Missing person cases like Riley Strain, Sebastian Rogers leave family, friends in limbo
The massive police search for University of Missouri student Riley Strain following his mysterious disappearance two weeks ago after he was kicked out of Luke's 32 Bridge restaurant and bar downtown evokes similar missing-person cases in the Nashville area.
For family and friends of missing persons, the pain is compounded by the unknown.
Sebastian Rogers, 15, disappeared from his Hendersonville home on Feb. 26. The autistic teen's whereabouts remain a mystery.
Strain's family publicly sought United Cajun Navy support on Tuesday to bolster the search effort. "He's my best friend, my everything," his mother Michelle Strain Whiteid said.
What family, friends and entire communities are going through as police search for Rogers and Strain is where Wilson County found itself nearly 12 years ago after 60-year-old David Riemens went missing in Watertown.
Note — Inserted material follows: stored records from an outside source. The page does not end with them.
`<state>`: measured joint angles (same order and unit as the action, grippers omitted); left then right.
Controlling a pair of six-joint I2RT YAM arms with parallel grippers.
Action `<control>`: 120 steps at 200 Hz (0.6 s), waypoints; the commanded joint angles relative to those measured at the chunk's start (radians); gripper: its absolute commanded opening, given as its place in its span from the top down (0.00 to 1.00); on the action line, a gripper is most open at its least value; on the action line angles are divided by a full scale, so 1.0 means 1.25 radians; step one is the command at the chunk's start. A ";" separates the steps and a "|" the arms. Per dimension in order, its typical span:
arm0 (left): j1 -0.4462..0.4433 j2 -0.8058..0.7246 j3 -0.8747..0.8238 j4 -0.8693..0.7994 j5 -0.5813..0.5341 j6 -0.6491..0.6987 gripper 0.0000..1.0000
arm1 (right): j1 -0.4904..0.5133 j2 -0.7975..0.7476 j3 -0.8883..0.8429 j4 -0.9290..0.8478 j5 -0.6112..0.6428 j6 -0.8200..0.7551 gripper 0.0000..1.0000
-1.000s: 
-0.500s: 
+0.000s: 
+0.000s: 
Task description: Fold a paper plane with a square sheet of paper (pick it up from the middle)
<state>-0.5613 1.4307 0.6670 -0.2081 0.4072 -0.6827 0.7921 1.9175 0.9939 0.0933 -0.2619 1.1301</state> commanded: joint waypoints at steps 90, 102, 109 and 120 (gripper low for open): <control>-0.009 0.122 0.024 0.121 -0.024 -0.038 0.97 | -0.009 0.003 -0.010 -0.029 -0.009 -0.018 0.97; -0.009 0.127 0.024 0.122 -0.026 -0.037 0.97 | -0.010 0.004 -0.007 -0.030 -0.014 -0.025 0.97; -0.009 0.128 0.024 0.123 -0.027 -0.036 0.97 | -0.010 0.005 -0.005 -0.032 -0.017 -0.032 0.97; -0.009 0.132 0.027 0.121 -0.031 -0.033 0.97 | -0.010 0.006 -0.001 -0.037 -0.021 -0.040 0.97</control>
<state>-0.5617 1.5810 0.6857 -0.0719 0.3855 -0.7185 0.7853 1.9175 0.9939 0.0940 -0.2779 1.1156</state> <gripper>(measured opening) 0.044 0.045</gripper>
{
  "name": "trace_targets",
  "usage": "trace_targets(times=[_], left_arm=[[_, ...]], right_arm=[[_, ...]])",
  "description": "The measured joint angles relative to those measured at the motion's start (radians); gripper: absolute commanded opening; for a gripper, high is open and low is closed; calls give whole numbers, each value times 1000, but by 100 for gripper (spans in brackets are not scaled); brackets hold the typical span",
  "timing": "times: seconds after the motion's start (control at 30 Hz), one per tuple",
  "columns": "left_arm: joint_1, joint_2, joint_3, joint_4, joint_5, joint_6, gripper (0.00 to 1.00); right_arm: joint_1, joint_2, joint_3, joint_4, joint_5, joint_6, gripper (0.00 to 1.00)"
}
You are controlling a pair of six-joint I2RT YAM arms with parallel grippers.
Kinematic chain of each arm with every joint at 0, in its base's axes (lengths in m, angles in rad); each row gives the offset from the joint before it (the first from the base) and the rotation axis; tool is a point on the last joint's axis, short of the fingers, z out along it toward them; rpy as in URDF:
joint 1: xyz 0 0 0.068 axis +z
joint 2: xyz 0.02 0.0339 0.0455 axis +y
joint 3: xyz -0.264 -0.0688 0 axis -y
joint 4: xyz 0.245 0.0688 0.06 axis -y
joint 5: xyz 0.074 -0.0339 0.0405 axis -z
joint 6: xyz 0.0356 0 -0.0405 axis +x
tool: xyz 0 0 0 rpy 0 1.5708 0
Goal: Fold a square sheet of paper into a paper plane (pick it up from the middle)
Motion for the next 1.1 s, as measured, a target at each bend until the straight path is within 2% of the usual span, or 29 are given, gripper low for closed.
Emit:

“Trying to track where somebody has been without a lot of eyewitnesses is tough,” said retired Wilson County Sheriff Terry Ashe, who was sheriff when Riemens initially went missing. “I’ve had a lot of (reported) missing persons and most turned out positive. The one in Watertown did not."
Riemens was an artist, stone mason and Hobbit house builder whose eclectic lifestyle included years residing in a treehouse. He is described as a social and well-known community member who could regularly be seen in Watertown visiting stores, the library and the old Lulu’s Cafe.
Riemens was reported missing on Aug. 8, 2012. The investigation into his disappearance dragged from days to weeks, months and years. In January 2018, a human skull found off Taylor Road near Watertown led to more human remains that were found nearby.
The bones were identified as belonging to Riemens.
But the discovery did not answer why Riemens disappeared and how he died. The case remains open as a death investigation.
The uncertainty around Riemens' death evokes similar hopes and fears that friends and family of Rogers and Strain now face.
“It rips my heart in two every time someone wants to talk about his case,” said Laura Nuessle, a friend of Riemens. “Unless you have had something like this in your life, you don’t understand that the pain never heals.”
Rogers was reported missing on Feb. 26. He was last seen near Stafford Court in Hendersonville wearing a black sweatshirt, black sweatpants and glasses, according to the Tennessee Bureau of Investigation. Officials have confirmed that the teen has autism.
Strain was last seen on March 8 on Gay Street after being removed from a downtown Nashville bar owned by country music artist Luke Bryan. Strain’s bank card was found on an embankment between Gay Street and the Cumberland River on March 17, police said.
But as Rogers' disappearance stretches into a month and Strain's nears two weeks, answers are elusive. Wilson County sheriff's Detective Major B.J. Stafford remembers the anxiety of the unknown from the Riemens investigation.
“The question of what happened? Where are they at? Are they in danger? Are they OK?” said Stafford, who has been involved in the Riemens case from the beginning. “The anxiety from family and friends that I experienced first-hand. The circumstances are very different other than the missing-person element, and I have the utmost confidence (in the police departments investigating the Sebastian Rogers and Strain cases)."
Like the Rogers and Strain cases, clues about Riemens' disappearance only add to the uncertainty.
Riemens often bought art supplies in Watertown from Sun Graphics, owned by Donna and Pat Jackson.
“He seemed perfectly happy, getting ready to go on a trip to see his family in Michigan, driving his little white truck,” recalled Donna Jackson about the last time she saw Riemens, one or two days prior to his disappearance.
Riemens’ remains were discovered in an area close to where his abandoned vehicle was found at a Dollar General store in Watertown, police have said.
The Wilson County Sheriff’s Office continues to investigate leads in the case. Tips have diminished after more than a decade, though there are spikes in tips when a television episode about Riemens' case is rerun on “No Stone Unturned.”
“They will all keep you up at night saying: ‘What happened?’ Ashe said. "Especially if it’s a child. When they go missing for a long time you just wonder what you might have missed, what stone was left unturned?”